- Task instructions -
From the line containing "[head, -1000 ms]" to the end of the listing, write out every line exactly; leave out everything else.

- Task data -

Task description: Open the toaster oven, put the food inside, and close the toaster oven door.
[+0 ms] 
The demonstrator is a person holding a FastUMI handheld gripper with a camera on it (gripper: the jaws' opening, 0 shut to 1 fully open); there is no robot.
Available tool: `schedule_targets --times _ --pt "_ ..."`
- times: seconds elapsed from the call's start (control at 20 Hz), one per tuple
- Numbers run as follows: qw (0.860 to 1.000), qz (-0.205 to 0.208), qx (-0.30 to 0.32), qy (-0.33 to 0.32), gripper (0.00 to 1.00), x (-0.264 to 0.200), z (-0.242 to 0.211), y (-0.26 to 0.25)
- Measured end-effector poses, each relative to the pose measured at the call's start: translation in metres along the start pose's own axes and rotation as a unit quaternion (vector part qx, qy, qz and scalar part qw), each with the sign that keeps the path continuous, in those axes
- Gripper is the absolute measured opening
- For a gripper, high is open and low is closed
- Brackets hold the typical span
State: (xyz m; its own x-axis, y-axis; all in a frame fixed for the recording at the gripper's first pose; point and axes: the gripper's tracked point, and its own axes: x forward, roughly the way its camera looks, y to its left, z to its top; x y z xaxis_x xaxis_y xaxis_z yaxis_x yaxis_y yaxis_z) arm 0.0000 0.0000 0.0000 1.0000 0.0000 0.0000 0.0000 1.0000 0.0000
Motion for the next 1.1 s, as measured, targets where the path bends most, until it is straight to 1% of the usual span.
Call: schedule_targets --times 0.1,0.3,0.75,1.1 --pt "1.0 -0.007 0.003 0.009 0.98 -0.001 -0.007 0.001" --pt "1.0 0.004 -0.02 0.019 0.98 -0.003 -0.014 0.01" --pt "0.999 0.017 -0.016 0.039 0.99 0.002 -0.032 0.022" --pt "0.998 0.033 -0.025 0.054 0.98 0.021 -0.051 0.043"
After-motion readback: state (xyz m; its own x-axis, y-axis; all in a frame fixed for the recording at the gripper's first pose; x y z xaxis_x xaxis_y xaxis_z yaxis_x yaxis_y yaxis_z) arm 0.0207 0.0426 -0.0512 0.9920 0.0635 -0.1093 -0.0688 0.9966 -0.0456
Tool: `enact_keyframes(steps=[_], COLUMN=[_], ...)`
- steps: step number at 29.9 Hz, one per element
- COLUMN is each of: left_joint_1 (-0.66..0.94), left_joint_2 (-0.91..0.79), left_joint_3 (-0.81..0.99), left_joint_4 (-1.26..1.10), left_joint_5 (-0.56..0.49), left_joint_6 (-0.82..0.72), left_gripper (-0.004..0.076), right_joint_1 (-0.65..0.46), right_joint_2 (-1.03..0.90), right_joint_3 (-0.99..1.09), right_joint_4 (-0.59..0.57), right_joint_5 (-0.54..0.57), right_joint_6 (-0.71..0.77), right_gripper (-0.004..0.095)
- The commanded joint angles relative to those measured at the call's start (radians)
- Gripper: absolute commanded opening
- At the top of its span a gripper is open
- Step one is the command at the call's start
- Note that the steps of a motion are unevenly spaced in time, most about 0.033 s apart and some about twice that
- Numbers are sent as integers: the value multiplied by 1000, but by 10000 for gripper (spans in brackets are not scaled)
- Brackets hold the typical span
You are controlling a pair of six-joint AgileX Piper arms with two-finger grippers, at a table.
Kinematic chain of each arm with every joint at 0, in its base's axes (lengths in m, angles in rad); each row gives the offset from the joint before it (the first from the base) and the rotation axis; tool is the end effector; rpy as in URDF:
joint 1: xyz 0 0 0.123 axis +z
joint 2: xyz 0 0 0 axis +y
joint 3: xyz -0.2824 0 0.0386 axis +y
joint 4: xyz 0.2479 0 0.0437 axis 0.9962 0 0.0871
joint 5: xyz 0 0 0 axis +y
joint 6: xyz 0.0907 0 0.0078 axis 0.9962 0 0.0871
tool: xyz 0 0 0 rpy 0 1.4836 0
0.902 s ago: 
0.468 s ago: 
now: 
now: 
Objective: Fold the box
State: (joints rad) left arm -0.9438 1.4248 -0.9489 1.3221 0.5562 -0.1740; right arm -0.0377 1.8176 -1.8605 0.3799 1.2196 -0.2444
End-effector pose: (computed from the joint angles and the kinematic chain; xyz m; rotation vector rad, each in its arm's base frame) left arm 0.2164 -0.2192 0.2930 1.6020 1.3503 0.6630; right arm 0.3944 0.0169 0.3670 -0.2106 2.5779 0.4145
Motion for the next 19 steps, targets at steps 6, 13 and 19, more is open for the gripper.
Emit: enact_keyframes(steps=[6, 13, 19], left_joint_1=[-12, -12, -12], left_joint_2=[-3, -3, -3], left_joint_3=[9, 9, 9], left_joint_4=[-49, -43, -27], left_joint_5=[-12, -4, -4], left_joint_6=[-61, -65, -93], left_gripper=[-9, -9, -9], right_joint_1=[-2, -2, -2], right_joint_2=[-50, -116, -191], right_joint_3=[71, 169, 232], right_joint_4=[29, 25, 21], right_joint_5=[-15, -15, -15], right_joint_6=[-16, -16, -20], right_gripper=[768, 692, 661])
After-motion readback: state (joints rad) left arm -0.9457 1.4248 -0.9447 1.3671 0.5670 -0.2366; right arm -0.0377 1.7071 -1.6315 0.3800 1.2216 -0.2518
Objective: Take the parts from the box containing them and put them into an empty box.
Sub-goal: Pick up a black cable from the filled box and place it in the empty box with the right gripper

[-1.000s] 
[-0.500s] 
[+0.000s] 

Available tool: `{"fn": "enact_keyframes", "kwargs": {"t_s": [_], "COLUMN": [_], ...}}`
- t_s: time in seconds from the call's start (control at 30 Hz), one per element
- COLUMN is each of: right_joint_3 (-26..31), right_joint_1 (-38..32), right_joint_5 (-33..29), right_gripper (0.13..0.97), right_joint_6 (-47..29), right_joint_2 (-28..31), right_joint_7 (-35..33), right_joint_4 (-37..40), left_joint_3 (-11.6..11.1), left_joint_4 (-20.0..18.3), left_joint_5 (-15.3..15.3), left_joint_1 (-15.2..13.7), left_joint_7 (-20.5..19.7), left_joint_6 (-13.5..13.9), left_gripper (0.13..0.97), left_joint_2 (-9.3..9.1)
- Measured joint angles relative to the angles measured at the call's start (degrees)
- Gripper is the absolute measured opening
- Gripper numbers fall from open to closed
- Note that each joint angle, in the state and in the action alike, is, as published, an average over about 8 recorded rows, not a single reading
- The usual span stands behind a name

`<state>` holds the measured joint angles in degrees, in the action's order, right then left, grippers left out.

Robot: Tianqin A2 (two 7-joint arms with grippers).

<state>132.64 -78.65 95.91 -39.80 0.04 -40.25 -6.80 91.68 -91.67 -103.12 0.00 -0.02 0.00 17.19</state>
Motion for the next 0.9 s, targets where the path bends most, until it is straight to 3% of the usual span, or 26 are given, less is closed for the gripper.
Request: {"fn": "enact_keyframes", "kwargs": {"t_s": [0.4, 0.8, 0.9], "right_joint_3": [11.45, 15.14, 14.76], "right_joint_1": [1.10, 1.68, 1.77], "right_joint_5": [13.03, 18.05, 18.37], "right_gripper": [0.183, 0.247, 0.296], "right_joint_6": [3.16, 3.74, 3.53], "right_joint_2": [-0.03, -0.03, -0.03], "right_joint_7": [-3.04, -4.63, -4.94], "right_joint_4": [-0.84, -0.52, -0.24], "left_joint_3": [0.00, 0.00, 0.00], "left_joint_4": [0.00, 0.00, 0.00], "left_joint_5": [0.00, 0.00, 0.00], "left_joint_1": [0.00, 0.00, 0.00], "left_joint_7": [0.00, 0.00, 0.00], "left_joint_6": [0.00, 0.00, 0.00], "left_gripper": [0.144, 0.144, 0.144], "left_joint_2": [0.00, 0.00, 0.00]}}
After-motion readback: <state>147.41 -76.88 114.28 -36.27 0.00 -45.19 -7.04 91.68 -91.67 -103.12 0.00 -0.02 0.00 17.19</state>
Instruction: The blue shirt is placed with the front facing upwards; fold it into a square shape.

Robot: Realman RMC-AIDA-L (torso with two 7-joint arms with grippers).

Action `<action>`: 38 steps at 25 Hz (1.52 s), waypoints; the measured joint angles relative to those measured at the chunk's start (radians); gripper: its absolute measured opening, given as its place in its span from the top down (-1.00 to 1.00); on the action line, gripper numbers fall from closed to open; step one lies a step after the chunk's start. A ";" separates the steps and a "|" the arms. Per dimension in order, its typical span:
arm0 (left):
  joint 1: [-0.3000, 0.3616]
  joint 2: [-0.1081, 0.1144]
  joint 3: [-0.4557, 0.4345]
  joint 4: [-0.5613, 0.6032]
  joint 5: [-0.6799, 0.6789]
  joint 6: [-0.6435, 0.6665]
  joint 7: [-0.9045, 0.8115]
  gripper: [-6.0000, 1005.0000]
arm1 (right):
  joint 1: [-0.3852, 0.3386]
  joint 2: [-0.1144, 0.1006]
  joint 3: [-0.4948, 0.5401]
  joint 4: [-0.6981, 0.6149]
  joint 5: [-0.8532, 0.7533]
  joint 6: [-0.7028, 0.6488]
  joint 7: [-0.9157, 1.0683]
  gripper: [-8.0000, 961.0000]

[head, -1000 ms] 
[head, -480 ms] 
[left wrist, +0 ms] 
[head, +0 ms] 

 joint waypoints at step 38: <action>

- Solution to this task -
[head, -1000 ms] 
[head, -480 ms] 
[left wrist, +0 ms] 
[head, +0 ms] 

 joint waypoints at step 38: <action>

That concludes the answer.